Ventricular tachycardia is a life-threatening heart condition that affects about 50,000 Canadians. VT — which is caused by heart scar (often from heart attacks) — can be difficult to manage. And until this trial, doctors didn’t know if high doses of antiarrhythmic drugs or a procedure led to better patient outcomes.

“Ventricular tachycardia is a rapid heartbeat that often causes sudden death,” says Dr. John Sapp (pictured left), the study’s principal investigator and professor of cardiology at Dalhousie Medical School. “VT caused by heart attack scar can be very difficult to deal with, and can have quite a severe impact on both survival and quality of life.”

Catheter ablation is a technique used to treat the dangerous heart rhythms by inserting wires into the heart to cauterize short circuits.

“Sometimes we use medication to manage VT. Sometimes we use catheter ablation,” says Dr. Sapp, director of the Heart Rhythm Service at the QEII Health Sciences Centre, where the study was coordinated. “Until now, we really didn’t know what the best treatment was when our first-line drug therapy didn’t work as well as we’d hoped.”
For most, surgery better than high doses of drugs

The clinical trial involved 259 patients who had prior heart attacks, implantable cardioverter defibrillators, and recurrent VT.

“Heart rhythm researchers and patients who live with VT worked together to discover that catheter ablation is a better option for most,” says Dr. Sapp.

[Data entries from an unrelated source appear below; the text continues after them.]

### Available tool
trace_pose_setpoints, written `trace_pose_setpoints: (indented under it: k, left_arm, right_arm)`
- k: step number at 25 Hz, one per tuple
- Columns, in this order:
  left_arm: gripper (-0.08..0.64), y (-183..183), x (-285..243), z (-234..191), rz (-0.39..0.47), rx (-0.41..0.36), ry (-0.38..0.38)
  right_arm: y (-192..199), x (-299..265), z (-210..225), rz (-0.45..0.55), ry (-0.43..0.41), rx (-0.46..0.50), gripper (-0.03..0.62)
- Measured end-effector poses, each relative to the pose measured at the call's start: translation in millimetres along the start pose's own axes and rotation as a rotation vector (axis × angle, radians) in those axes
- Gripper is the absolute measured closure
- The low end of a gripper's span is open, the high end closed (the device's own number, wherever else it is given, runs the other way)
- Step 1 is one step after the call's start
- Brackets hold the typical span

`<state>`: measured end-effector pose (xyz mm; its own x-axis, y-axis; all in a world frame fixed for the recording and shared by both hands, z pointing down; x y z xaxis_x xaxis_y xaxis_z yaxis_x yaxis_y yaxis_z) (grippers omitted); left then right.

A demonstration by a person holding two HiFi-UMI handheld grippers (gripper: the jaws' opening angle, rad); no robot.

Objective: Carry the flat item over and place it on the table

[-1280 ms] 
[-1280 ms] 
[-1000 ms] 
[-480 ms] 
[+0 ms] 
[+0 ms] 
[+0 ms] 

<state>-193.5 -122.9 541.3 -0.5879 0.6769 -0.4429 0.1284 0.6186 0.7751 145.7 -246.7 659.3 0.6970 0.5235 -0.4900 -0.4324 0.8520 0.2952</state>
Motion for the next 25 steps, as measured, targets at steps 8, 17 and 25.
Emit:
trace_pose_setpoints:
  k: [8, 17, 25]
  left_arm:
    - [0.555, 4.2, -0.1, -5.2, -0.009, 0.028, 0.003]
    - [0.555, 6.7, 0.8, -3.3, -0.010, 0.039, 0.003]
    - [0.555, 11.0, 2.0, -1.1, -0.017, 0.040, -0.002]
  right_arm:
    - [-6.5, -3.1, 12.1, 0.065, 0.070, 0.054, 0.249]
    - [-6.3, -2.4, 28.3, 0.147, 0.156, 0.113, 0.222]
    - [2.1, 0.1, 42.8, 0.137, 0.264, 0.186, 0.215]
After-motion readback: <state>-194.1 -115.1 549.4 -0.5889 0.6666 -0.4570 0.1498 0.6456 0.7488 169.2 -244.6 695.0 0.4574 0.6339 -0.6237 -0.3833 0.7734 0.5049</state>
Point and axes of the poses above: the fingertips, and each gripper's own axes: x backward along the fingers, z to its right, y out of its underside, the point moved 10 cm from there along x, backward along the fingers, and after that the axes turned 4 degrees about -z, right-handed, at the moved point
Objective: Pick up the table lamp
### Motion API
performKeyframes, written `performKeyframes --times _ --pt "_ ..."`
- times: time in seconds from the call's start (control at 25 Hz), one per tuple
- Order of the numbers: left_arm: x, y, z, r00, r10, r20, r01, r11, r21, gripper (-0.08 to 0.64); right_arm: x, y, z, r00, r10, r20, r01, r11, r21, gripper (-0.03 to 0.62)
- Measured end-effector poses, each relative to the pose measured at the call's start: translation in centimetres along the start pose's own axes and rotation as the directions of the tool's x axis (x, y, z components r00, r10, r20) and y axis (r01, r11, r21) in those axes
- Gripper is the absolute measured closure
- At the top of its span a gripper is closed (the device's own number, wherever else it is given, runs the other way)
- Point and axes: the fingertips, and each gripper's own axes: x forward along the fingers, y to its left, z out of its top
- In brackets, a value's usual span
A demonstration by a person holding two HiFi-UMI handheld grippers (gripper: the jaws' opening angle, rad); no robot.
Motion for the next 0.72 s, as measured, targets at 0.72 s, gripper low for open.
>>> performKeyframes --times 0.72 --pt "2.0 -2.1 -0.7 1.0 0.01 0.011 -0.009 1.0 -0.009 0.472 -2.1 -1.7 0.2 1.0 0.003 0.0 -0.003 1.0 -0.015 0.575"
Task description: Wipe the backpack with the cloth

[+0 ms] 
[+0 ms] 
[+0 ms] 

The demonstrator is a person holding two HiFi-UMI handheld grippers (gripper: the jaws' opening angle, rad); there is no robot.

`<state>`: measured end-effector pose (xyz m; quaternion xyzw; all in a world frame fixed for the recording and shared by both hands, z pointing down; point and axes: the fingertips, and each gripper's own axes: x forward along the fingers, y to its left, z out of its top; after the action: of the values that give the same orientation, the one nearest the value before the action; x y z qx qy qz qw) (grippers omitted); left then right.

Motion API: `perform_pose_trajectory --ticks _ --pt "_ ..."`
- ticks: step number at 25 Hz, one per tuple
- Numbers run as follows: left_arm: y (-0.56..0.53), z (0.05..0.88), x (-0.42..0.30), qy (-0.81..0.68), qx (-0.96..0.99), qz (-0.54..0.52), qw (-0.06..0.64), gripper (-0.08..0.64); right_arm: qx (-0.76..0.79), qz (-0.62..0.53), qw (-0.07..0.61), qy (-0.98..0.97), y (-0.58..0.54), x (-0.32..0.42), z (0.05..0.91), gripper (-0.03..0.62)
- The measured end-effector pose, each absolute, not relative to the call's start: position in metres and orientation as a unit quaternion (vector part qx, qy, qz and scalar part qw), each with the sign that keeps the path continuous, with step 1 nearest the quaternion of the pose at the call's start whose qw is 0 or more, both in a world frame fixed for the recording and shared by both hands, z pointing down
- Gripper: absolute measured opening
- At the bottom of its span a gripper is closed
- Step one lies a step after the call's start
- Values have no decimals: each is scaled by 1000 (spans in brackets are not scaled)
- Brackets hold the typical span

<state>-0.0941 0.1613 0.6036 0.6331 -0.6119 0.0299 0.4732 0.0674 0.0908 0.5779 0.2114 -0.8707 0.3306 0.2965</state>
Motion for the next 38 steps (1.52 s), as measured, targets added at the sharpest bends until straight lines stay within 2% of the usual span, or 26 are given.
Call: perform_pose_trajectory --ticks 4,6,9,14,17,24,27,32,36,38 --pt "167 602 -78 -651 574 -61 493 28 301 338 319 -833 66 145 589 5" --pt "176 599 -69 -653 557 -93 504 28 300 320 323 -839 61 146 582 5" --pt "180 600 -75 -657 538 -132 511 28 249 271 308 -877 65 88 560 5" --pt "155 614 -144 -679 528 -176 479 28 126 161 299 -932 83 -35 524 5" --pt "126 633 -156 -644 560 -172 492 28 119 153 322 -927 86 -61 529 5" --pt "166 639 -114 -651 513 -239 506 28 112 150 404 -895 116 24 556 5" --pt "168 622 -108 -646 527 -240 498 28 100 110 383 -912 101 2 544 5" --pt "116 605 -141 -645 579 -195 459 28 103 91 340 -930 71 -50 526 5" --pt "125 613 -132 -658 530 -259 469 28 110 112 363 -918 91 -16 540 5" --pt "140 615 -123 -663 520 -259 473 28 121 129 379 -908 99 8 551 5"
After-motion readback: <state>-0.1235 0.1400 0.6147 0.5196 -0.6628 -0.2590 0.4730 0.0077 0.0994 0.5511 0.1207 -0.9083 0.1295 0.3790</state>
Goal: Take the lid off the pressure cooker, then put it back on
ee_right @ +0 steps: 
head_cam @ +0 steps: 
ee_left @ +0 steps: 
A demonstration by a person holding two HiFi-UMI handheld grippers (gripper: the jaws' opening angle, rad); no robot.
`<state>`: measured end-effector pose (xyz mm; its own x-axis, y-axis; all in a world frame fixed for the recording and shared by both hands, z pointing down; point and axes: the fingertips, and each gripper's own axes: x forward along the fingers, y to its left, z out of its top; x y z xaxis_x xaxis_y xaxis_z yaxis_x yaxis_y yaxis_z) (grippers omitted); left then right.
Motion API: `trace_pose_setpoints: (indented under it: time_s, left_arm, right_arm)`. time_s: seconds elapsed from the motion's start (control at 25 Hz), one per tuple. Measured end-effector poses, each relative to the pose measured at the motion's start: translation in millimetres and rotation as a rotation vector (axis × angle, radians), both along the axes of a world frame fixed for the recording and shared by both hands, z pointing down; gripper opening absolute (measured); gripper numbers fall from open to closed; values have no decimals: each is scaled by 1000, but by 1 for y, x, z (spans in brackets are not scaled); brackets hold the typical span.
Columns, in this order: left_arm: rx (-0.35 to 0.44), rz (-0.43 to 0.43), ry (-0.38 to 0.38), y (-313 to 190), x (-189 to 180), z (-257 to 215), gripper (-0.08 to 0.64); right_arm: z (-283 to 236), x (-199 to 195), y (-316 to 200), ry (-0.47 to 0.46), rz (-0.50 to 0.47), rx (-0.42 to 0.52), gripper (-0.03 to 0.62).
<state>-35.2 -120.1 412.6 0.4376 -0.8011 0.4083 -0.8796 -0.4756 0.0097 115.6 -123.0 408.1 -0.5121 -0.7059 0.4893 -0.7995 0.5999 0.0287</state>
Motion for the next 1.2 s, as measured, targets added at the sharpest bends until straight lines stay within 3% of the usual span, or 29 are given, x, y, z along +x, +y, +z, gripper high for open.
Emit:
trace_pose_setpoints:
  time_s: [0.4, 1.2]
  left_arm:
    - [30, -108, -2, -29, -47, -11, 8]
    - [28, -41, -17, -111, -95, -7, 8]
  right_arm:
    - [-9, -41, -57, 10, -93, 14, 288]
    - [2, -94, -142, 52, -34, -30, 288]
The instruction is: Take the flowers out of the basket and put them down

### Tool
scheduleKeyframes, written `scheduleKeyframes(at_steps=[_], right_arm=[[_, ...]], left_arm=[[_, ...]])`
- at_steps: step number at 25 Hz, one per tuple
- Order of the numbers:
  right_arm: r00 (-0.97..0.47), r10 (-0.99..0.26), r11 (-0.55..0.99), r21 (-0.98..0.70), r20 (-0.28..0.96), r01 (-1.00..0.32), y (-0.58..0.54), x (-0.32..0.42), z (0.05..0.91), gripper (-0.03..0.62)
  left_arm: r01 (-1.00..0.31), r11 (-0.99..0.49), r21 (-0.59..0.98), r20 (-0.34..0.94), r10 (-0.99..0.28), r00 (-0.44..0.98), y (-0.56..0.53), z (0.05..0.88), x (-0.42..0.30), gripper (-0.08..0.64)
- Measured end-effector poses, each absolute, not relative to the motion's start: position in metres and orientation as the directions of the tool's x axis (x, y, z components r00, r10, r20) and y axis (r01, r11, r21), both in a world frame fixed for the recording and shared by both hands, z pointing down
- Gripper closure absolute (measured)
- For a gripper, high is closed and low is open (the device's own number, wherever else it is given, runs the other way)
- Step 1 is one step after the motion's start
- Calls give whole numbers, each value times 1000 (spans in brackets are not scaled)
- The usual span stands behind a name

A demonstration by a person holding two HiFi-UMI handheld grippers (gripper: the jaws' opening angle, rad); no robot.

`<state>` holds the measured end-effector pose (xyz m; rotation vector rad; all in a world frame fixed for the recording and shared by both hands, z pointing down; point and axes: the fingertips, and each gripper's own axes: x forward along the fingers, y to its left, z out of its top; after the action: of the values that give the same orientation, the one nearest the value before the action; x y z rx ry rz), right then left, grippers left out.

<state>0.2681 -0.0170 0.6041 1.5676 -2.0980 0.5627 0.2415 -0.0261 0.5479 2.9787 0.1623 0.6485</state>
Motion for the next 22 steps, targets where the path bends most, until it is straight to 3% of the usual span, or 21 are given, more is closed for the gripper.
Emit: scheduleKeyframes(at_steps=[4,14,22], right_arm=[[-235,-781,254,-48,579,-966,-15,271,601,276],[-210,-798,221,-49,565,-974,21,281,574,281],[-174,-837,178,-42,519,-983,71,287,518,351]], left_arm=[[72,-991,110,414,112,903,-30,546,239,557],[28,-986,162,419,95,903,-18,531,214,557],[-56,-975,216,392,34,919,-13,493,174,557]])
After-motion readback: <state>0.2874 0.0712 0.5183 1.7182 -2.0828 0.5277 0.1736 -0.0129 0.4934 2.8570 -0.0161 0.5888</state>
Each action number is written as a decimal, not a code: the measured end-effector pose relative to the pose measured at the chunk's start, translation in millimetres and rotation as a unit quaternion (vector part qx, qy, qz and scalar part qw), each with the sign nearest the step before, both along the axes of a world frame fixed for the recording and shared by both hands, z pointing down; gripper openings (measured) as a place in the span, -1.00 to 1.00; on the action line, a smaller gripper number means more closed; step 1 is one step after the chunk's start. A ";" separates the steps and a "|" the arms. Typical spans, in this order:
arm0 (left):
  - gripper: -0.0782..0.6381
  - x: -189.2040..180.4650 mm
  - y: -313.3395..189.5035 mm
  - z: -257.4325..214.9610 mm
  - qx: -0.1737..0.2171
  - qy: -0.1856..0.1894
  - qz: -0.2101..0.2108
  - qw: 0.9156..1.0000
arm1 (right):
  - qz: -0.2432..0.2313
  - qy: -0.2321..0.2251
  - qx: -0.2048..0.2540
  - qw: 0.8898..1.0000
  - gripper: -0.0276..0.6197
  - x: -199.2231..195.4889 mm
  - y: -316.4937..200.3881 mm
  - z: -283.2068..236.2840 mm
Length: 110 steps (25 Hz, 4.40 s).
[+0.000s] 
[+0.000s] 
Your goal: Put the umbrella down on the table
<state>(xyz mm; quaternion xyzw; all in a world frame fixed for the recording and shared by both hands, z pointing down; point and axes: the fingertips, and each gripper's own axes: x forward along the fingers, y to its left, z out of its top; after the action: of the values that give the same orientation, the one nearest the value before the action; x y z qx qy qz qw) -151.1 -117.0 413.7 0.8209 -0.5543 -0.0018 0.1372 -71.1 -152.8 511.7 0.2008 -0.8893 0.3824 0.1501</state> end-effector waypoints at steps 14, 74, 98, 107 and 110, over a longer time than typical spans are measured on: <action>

“In this trial, we studied arrhythmias that weren’t responding to medication. The patients who had ablation still remained on low doses of antiarrhythmic drugs, but we discovered that this was a better approach than just raising the drug doses.”

Treatment decisions will still need to be individualized, and catheter ablation might not be for everyone.

“Ablation carries a bit more up front procedural risk, but high doses of the medications we use in an attempt to control VT tend to cause more issues in the long-term,” says Dr. Sapp. “The higher the dose, and the longer the strong antiarrhythmic drugs are administered, the higher the risk of adverse side effects.”

The study was funded by the Canadian Institutes of Health Research, with additional support from St. Jude Medical and Biosense Webster.